I'm trying to build my first app and i'm hitting a wall

I have a view controller and inside this view controller is a UITableView

Now I have been able to populate this view controller using an array.count

I have been able to add an accesory checkmark when i tap on the item to mark sa completed

Now my problem is that i want to tap on an item, mark it as completed AND when completed to have a value written on a label

each cell would have a different Int value

I've read somewhere that to do so i would need to use NSMutableArray but i don't know how to use this

any help would be really appreciated

heres the code :

UPDATED may 8 1215 utc

import UIKit

// --------------------------------------------------------------------------------------------------------------------------\
class ViewController: UIViewController, UITableViewDataSource {                        //class and subclass                  |)
//---------------------------------------------------------------------------------------------------------------------------/
    // Variable and constant, also IBAOutlet


    struct CellData
    {
        var title: String
        var value: String
        var selected: Bool

    }

    var CellData1 = CellData(title: "this is a test", value: "1", selected: true)
    var CellData2 = CellData(title: "this is a test", value: "1", selected: true)
    var CellData3 = CellData(title: "this is a test", value: "1", selected: true)
    var CellData4 = CellData(title: "this is a test", value: "1", selected: true)
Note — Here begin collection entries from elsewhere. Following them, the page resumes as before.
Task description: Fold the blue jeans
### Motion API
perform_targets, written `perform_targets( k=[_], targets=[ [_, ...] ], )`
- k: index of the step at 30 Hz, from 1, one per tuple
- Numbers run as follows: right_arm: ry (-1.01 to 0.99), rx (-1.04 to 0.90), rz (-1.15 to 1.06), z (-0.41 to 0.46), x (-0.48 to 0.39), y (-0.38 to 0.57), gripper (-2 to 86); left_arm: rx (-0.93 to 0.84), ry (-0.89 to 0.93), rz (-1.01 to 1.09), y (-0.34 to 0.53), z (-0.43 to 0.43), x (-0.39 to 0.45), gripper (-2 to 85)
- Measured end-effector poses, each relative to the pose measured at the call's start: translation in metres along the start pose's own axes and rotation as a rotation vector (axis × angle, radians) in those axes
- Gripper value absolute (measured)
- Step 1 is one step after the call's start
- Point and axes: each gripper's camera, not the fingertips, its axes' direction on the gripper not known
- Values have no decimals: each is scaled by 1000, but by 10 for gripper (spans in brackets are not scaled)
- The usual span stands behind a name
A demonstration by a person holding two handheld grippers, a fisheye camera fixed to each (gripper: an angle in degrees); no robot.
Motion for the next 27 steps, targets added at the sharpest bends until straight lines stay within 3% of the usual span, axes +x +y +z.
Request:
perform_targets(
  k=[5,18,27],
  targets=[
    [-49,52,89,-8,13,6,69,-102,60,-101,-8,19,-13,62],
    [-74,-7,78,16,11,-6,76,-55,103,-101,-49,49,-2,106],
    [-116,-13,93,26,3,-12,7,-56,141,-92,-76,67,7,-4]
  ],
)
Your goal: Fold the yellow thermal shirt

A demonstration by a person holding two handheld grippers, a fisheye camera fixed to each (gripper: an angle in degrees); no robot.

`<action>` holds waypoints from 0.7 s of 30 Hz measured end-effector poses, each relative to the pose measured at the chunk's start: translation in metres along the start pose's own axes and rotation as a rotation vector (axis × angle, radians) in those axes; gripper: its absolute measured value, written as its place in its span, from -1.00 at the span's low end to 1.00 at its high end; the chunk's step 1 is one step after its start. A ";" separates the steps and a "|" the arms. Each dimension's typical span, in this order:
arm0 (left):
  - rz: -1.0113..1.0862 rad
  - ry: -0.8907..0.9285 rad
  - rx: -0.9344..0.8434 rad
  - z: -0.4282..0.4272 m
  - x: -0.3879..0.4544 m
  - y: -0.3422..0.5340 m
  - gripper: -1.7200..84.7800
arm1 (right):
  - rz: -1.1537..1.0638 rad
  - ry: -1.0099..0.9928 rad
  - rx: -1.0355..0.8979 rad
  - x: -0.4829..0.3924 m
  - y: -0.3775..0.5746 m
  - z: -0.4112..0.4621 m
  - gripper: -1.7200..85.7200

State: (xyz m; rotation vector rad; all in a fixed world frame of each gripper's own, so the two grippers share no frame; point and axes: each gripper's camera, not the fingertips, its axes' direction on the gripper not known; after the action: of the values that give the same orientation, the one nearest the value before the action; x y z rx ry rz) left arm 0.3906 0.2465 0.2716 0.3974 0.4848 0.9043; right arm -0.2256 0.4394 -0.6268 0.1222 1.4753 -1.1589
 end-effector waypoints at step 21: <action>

    var tableArray: [CellData] = []

    @IBOutlet weak var scoreshow: UILabel!
    @IBOutlet weak var tableView: UITableView!

// --------------------------------------------------------------------------------------

    override func viewDidLoad() {

        super.viewDidLoad()
    }

    override func didReceiveMemoryWarning() {

        super.didReceiveMemoryWarning()
    }
//----------------------------------------------------------------------------------------
    // checkmarks when tapped

    func tableView(tableView: UITableView, didSelectRowAtIndexPath indexPath: NSIndexPath)
    {
        if let cell = tableView.cellForRowAtIndexPath(indexPath) {
            if cell.accessoryType == .Checkmark
            {
                cell.accessoryType = .None
                cell.backgroundColor = UIColor.whiteColor()
            }
            else
            {
                cell.accessoryType = .Checkmark
                cell.backgroundColor = UIColor.yellowColor()            }
        }    
    }

//----------------------------------------------------------------------------------------
    //number of sections for the table

    func numberOfSectionsInTableView(tableView: UITableView) -> Int {
        return 5
    }
//----------------------------------------------------------------------------------------
    //Calculate the amount of rows

    func tableView(tableView: UITableView, numberOfRowsInSection section: Int) -> Int
    {
        return self.tableArray.count;
    }
//----------------------------------------------------------------------------------------
    //Cells text label and config

    func tableView(tableView: UITableView,cellForRowAtIndexPath indexPath: NSIndexPath) -> UITableViewCell{


        let cell:UITableViewCell = UITableViewCell(style:UITableViewCellStyle.Default, reuseIdentifier:"cell")
        cell.textLabel!.text = (tableArray[indexPath.row]).title
        scoreshow.text = (tableArray[indexPath.row]).value
        cell.textLabel!.numberOfLines = 0
        cell.selectionStyle = UITableViewCellSelectionStyle.None;

        return cell
 }

//----------------------------------------------------------------------------------------
    //resetbutton

    @IBAction func resetcheck(sender: UIButton) {

            for i in 0...tableView.numberOfSections()-1
            {
                for j in 0...tableView.numberOfRowsInSection(i)-1
                {
                    if let cell = tableView.cellForRowAtIndexPath(NSIndexPath(forRow: j, inSection: i)) {
                        cell.accessoryType = .None
                        cell.backgroundColor = UIColor.whiteColor()
                    }

                }
            }
        }

//----------------------------------------------------------------------------------------

So first what you should probably do is create a new subclass of NSObject and set it up so it takes properties such as objectText and objectValue.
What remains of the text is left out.